Mis dos colegas y yo decidimos ir contracorriente de la ciudad para encontrar el bosque. Atravesamos numerosas colinas, arroyos y terraplenes rocosos para adentrarnos en la exuberante naturaleza salvaje.
Tras casi dos horas abriéndonos paso entre el bosque, todos estábamos empapados en sudor. El olor a humedad, a hojas en descomposición y musgo, comenzó a impregnar el aire. En lugar de los densos matorrales de plantas silvestres que se veían justo al borde del bosque, aparecieron imponentes árboles centenarios, con troncos retorcidos y cubiertos de musgo y enredaderas espesas.
El viaje de ida estuvo lleno de curiosidad, la mañana fría; el viaje de regreso fue sombrío, agotador y brumoso. Y el destino final, tras un día atravesando el bosque, fue una casa sobre pilotes perteneciente a una pareja Kinh que, hace unos años, decidió dejar la ciudad para irse al bosque.
Con lágrimas en los ojos, contemplamos la comida servida, con sopa, verduras y platos principales. A pesar del hambre, todos llenamos rápidamente nuestros cuencos con arroz y otros alimentos, pero aun así conservamos la sensibilidad suficiente para apreciar plenamente los sabores del bosque.
A diferencia de las hojas tiernas y regordetas de la batata cultivada con productos químicos y cuidadosamente seleccionada en las tierras bajas, los brotes jóvenes que tengo sobre la mesa son delgados y raquíticos, con hojas puntiagudas. Al hervirlos, adquieren un verde intenso y un sabor ligeramente amargo, que se vuelve aún más profundo y sabroso al combinarlos con salsa de pescado con ajo y chile.
En mi antojo, todos los platos parecían tentadores, pero el que más me llamó la atención fue el de pescado frito. Según el dueño, este tipo de pescado tiene un nombre muy peculiar: "cá mát" (un tipo de pescado).

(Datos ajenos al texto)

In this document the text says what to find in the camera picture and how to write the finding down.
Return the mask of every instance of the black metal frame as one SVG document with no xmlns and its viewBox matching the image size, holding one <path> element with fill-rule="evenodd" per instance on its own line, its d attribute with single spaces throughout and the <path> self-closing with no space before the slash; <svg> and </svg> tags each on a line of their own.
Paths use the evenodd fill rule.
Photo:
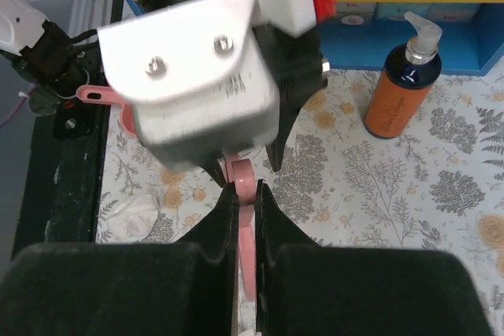
<svg viewBox="0 0 504 336">
<path fill-rule="evenodd" d="M 122 18 L 124 0 L 113 0 L 110 22 Z M 98 83 L 105 84 L 103 74 Z M 89 105 L 91 133 L 53 138 L 56 116 L 35 121 L 31 156 L 12 258 L 37 242 L 93 242 L 102 190 L 109 107 Z"/>
</svg>

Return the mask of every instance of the orange flower print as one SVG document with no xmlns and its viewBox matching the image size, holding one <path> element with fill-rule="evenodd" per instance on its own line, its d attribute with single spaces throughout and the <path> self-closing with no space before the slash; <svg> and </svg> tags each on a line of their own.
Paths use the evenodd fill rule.
<svg viewBox="0 0 504 336">
<path fill-rule="evenodd" d="M 305 104 L 305 109 L 306 110 L 318 110 L 324 105 L 325 103 L 325 95 L 323 93 L 323 90 L 319 90 L 316 94 L 314 94 Z"/>
<path fill-rule="evenodd" d="M 352 220 L 353 217 L 354 217 L 354 214 L 351 213 L 350 216 L 341 216 L 339 218 L 339 220 L 341 220 L 341 223 L 343 223 L 343 228 L 347 228 L 347 226 L 352 227 L 352 225 L 350 224 L 350 221 Z"/>
<path fill-rule="evenodd" d="M 362 88 L 363 88 L 362 82 L 353 82 L 352 85 L 350 86 L 350 93 L 356 94 L 357 92 L 360 92 Z"/>
<path fill-rule="evenodd" d="M 192 193 L 192 197 L 197 202 L 203 201 L 206 198 L 205 190 L 201 188 L 196 188 Z"/>
<path fill-rule="evenodd" d="M 182 193 L 177 189 L 170 189 L 165 194 L 165 206 L 168 209 L 178 209 L 182 205 Z"/>
<path fill-rule="evenodd" d="M 329 214 L 329 212 L 328 212 L 328 206 L 322 207 L 322 205 L 321 205 L 321 208 L 319 210 L 317 210 L 317 213 L 318 214 L 312 218 L 312 223 L 315 221 L 325 222 L 326 220 L 329 219 L 329 216 L 331 216 L 331 214 Z"/>
<path fill-rule="evenodd" d="M 192 216 L 186 216 L 183 220 L 183 225 L 186 227 L 193 227 L 201 216 L 199 214 L 193 214 Z"/>
<path fill-rule="evenodd" d="M 183 172 L 171 172 L 166 168 L 161 168 L 161 182 L 166 185 L 179 185 L 184 176 L 185 173 Z"/>
<path fill-rule="evenodd" d="M 341 108 L 342 112 L 345 114 L 352 114 L 353 112 L 355 112 L 354 104 L 351 104 L 349 102 L 344 102 L 339 107 Z"/>
<path fill-rule="evenodd" d="M 476 228 L 484 244 L 491 248 L 504 249 L 504 218 L 483 216 L 476 224 Z"/>
<path fill-rule="evenodd" d="M 483 96 L 491 102 L 504 102 L 504 90 L 496 90 L 494 87 L 491 88 L 491 94 Z"/>
<path fill-rule="evenodd" d="M 314 119 L 320 129 L 331 129 L 336 121 L 334 114 L 327 110 L 316 112 Z"/>
<path fill-rule="evenodd" d="M 473 98 L 469 96 L 468 94 L 458 94 L 457 100 L 462 100 L 467 107 L 471 106 L 473 104 Z"/>
</svg>

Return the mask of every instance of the silver screw head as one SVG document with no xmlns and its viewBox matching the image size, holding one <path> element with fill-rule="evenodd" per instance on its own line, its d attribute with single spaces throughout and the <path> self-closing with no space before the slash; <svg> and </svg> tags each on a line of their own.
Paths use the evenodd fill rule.
<svg viewBox="0 0 504 336">
<path fill-rule="evenodd" d="M 166 65 L 161 57 L 152 57 L 147 64 L 145 72 L 149 76 L 163 76 L 166 73 Z"/>
<path fill-rule="evenodd" d="M 213 39 L 213 48 L 219 55 L 227 55 L 233 51 L 233 39 L 226 35 L 218 35 Z"/>
<path fill-rule="evenodd" d="M 65 129 L 72 130 L 75 128 L 75 126 L 77 126 L 77 122 L 76 122 L 75 118 L 70 118 L 70 119 L 66 120 Z"/>
</svg>

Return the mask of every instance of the bottle label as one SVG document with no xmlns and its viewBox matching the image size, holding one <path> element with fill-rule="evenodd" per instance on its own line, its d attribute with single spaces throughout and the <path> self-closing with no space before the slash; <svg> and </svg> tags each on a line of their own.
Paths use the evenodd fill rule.
<svg viewBox="0 0 504 336">
<path fill-rule="evenodd" d="M 432 85 L 421 90 L 407 90 L 393 83 L 382 72 L 365 115 L 365 126 L 379 137 L 397 137 L 420 108 L 431 88 Z"/>
</svg>

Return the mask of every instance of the black cable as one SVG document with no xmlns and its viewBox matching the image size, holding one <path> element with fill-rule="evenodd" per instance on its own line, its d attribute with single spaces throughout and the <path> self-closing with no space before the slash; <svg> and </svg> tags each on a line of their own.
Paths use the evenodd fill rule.
<svg viewBox="0 0 504 336">
<path fill-rule="evenodd" d="M 89 31 L 85 31 L 70 40 L 72 41 L 72 43 L 78 43 L 84 41 L 85 39 L 89 39 L 90 37 L 96 35 L 97 33 L 98 31 L 96 29 L 90 29 Z"/>
<path fill-rule="evenodd" d="M 91 49 L 94 49 L 95 47 L 99 47 L 98 40 L 94 41 L 94 42 L 89 42 L 85 45 L 74 46 L 73 52 L 70 54 L 70 57 L 76 57 L 77 55 L 79 55 L 83 51 L 91 50 Z"/>
</svg>

El bagre vive únicamente en aguas limpias de la parte alta de los ríos, alimentándose de algas, plantas acuáticas y pequeños caracoles. Su carne firme y sus espinas blandas permiten preparar diversos platos como sopas, guisos, asados y estofados. Para el bagre estofado, antes de marinarlo, el chef limpia las vísceras, dejando las escamas intactas, luego ensarta el pescado y lo asa ligeramente a la parrilla sobre carbón para realzar su aroma.
Rodeada de desolación, la oscuridad envolvía los árboles y el follaje del exterior con un tono profundo y sombrío. La luz de las pocas lámparas dentro de la casa brillaba intensamente, atrayendo enjambres de insectos que aleteaban sin cesar como si asistieran a un baile.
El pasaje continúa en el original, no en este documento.